◆ **Try it**:
Look below for the line containing "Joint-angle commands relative"; from there through the line containing "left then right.", both lines included, please set down each line exactly and nothing else.

◆ **Records for the task**:
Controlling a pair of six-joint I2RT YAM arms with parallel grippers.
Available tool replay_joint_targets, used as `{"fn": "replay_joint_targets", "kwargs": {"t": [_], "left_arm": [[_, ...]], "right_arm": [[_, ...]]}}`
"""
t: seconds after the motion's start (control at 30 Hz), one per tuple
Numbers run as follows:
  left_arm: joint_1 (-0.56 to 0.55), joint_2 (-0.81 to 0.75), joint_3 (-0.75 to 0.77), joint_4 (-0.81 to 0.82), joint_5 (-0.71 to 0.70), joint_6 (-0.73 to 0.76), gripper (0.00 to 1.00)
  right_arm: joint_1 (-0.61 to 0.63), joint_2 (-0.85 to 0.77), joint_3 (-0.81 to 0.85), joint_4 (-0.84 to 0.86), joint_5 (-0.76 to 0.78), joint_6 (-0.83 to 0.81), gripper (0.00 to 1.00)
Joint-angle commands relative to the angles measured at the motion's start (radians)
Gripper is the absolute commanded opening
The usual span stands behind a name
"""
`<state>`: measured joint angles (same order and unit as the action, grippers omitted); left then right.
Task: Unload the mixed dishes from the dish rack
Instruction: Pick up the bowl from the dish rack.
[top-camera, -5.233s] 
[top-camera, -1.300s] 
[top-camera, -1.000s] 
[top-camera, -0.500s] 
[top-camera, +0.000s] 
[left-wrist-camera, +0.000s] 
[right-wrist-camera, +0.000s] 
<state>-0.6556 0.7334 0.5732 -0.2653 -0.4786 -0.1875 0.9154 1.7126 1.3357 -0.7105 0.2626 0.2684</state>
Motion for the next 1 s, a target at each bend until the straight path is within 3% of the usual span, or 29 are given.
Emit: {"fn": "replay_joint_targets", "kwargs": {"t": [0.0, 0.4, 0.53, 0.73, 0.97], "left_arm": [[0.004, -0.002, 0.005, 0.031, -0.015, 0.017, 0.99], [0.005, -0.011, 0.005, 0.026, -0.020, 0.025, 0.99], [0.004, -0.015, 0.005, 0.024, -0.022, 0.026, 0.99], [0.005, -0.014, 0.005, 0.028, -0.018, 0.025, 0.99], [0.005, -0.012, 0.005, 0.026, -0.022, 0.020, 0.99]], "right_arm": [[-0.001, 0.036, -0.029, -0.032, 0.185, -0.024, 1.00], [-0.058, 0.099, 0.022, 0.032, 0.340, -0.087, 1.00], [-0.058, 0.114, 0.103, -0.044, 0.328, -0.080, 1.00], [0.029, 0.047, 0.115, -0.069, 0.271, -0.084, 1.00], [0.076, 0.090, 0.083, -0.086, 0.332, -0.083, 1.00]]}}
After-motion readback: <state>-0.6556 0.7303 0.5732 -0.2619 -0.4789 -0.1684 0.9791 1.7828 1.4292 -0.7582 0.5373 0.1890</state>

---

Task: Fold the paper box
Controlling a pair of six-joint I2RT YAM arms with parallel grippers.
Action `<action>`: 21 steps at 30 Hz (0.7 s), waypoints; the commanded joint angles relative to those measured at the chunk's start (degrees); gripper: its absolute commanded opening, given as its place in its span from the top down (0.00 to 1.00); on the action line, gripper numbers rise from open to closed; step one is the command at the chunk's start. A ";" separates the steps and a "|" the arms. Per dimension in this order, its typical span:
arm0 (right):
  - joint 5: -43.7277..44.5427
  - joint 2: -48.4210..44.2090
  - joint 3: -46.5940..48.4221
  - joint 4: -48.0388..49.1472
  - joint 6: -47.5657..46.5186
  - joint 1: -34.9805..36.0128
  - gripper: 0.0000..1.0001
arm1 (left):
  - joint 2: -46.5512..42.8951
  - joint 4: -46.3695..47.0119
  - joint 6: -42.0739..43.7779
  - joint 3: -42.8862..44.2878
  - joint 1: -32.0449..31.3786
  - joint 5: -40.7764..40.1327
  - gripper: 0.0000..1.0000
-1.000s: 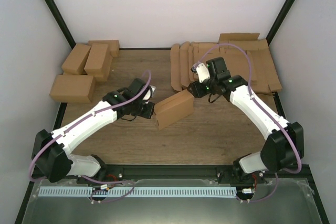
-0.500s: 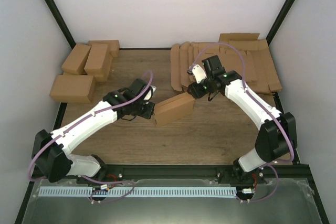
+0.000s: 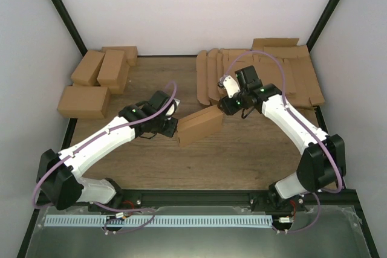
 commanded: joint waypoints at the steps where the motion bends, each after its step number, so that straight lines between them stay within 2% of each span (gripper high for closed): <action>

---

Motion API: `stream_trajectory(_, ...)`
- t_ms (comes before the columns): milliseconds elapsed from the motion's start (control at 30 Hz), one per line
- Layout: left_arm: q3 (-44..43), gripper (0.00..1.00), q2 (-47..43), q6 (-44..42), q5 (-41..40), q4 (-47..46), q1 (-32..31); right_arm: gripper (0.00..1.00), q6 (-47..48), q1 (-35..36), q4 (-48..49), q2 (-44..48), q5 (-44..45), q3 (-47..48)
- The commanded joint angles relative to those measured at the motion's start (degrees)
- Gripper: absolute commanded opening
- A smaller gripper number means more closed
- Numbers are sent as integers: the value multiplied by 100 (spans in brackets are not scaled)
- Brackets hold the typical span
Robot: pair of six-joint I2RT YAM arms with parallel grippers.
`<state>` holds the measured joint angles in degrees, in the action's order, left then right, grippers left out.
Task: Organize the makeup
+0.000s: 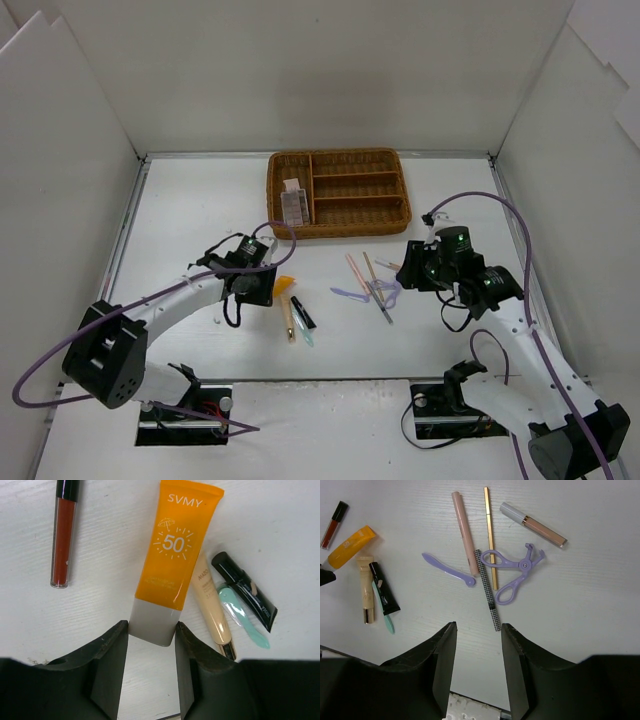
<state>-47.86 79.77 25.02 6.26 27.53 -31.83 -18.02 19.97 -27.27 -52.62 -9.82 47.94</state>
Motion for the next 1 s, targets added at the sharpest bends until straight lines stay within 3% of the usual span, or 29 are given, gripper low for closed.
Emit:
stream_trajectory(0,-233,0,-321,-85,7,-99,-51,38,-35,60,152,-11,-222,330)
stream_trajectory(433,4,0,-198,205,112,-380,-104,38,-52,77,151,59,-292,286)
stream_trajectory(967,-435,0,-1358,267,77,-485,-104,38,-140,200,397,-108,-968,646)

◆ **Expected answer**:
Joint-angle commands relative to the angles measured at the motion's start (radians)
Gripper is the absolute commanded opening
The usual span stands behind a name
"""
`<state>`: measured joint angles (same order and unit as the action, grippers omitted); left then right.

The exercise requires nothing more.